What follows is a listing. Write it all out exactly.

⟨

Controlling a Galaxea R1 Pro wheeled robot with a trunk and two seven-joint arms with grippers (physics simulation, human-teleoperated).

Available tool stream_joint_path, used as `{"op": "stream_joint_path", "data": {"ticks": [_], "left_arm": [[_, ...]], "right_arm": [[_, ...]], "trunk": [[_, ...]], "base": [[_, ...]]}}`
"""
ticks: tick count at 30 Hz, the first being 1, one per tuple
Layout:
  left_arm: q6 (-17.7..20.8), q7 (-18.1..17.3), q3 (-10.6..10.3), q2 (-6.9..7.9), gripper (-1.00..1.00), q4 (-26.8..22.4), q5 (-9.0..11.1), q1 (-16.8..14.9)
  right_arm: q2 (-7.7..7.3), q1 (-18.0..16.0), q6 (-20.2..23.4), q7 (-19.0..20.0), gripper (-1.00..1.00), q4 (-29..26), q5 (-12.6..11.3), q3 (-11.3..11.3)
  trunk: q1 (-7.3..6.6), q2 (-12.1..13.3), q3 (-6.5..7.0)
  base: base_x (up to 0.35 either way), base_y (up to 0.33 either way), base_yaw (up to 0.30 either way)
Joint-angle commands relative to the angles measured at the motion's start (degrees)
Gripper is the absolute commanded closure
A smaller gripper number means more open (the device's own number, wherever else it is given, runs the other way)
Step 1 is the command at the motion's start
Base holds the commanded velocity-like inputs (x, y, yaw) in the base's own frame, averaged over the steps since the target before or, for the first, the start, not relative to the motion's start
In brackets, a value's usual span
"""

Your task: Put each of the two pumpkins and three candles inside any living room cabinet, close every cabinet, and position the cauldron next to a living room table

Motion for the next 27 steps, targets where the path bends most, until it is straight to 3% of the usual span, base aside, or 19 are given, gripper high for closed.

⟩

→ Exercise response
Controlling a Galaxea R1 Pro wheeled robot with a trunk and two seven-joint arms with grippers (physics simulation, human-teleoperated).

Available tool stream_joint_path, used as `{"op": "stream_joint_path", "data": {"ticks": [_], "left_arm": [[_, ...]], "right_arm": [[_, ...]], "trunk": [[_, ...]], "base": [[_, ...]]}}`
"""
ticks: tick count at 30 Hz, the first being 1, one per tuple
Layout:
  left_arm: q6 (-17.7..20.8), q7 (-18.1..17.3), q3 (-10.6..10.3), q2 (-6.9..7.9), gripper (-1.00..1.00), q4 (-26.8..22.4), q5 (-9.0..11.1), q1 (-16.8..14.9)
  right_arm: q2 (-7.7..7.3), q1 (-18.0..16.0), q6 (-20.2..23.4), q7 (-19.0..20.0), gripper (-1.00..1.00), q4 (-29..26), q5 (-12.6..11.3), q3 (-11.3..11.3)
  trunk: q1 (-7.3..6.6), q2 (-12.1..13.3), q3 (-6.5..7.0)
  base: base_x (up to 0.35 either way), base_y (up to 0.33 either way), base_yaw (up to 0.30 either way)
Joint-angle commands relative to the angles measured at the motion's start (degrees)
Gripper is the absolute commanded closure
A smaller gripper number means more open (the device's own number, wherever else it is given, runs the other way)
Step 1 is the command at the motion's start
Base holds the commanded velocity-like inputs (x, y, yaw) in the base's own frame, averaged over the steps since the target before or, for the first, the start, not relative to the motion's start
In brackets, a value's usual span
"""

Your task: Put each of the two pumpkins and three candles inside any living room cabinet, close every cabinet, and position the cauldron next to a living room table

Motion for the next 27 steps, targets where the path bends most, until it is straight to 3% of the usual span, base aside, or 19 are given, gripper high for closed.

The output shown is complete.